PySpark Certification Training Course
- 9k Enrolled Learners
- Live Class
The above video is the recorded webinar session on the topic “Big Data Processing with Spark and Scala”, held on 27th July’14.
Apache Spark is a fast and general engine for large-scale data processing, originally developed in the AMPLab at UC Berkeley. Spark is a good fit for the Hadoop open-source community as its built on top of the Hadoop Distributed File System (HDFS). But Spark has the added advantage of not being tied to the two-stage MapReduce paradigm and Apache Spark addresses the limitations of Hadoop MapReduce, by generalizing the MapReduce computation model, while dramatically improving performance and ease of use. Spark provides primitives for in-memory cluster computing that enables user programs to load data into a cluster’s memory and query it repeatedly, making it well suited to machine learning algorithms.
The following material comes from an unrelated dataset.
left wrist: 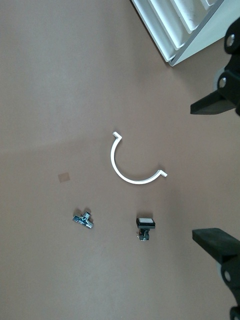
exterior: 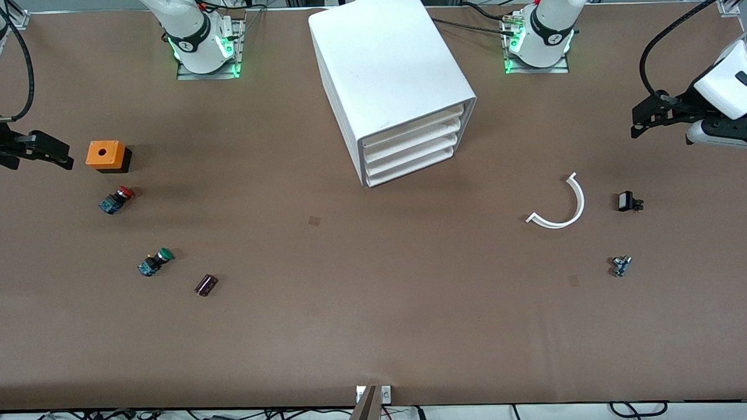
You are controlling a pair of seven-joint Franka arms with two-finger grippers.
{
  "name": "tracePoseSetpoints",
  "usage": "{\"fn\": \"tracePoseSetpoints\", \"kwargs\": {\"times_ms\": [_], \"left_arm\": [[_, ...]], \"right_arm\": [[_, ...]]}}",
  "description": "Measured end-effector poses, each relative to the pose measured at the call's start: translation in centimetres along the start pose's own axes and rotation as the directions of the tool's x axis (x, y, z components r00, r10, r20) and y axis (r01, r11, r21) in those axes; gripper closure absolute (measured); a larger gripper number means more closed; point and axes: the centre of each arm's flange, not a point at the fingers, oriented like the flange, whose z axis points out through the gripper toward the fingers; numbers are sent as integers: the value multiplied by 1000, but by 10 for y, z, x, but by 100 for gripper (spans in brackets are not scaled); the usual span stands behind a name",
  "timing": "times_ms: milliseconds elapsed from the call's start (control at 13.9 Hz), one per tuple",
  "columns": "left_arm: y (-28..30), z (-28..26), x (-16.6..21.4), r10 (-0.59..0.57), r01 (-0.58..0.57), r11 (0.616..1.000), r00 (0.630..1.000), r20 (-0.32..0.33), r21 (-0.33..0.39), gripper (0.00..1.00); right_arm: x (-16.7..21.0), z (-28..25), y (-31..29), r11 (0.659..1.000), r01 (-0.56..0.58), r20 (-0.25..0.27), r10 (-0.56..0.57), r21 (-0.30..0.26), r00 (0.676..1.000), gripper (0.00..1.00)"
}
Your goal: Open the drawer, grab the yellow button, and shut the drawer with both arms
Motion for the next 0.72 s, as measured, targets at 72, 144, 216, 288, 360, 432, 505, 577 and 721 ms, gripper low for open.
{"fn": "tracePoseSetpoints", "kwargs": {"times_ms": [72, 144, 216, 288, 360, 432, 505, 577, 721], "left_arm": [[0, 0, 0, 0, 0, 1000, 1000, 0, 0, 0], [0, 0, 0, 0, 0, 1000, 1000, 0, 0, 0], [-1, 0, 0, -1, 1, 1000, 1000, 0, 0, 0], [-1, 0, 0, -2, 2, 1000, 1000, 1, 0, 0], [-1, 0, 0, -3, 3, 1000, 1000, 1, 0, 0], [-1, 0, 0, -3, 3, 1000, 1000, 1, 0, 0], [-1, 0, 0, -2, 2, 1000, 1000, 1, 0, 0], [-1, 0, 0, -2, 2, 1000, 1000, 1, 0, 0], [-2, 1, 1, -3, 3, 1000, 1000, 16, -2, 0]], "right_arm": [[0, 0, 0, 1000, 0, 0, 0, 0, 1000, 0], [0, 0, 0, 1000, 0, 0, 0, 0, 1000, 0], [0, 0, 0, 1000, 0, 0, 0, 0, 1000, 0], [0, 0, 0, 1000, 0, 0, 0, 0, 1000, 0], [0, 1, 0, 1000, 0, 1, 0, 0, 1000, 0], [1, 1, 0, 1000, 0, 2, 0, 0, 1000, 0], [1, 2, 0, 1000, 0, 4, 0, 0, 1000, 0], [2, 4, -1, 1000, 0, 7, 0, 4, 1000, 0], [6, 12, -9, 999, 6, 19, -7, 36, 1000, 0]]}}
Scala is an acronym for ‘Scalable Language’ Scala is a object-oriented language and its scalability is the result of a careful integration of object-oriented and functional language concepts. The language supports advanced component architectures through classes and traits. Scala also includes first-class functions and a library with resourceful immutable data structures.
Please visit this link for more details about our course ‘Big Data Processing with Scala and Spark.’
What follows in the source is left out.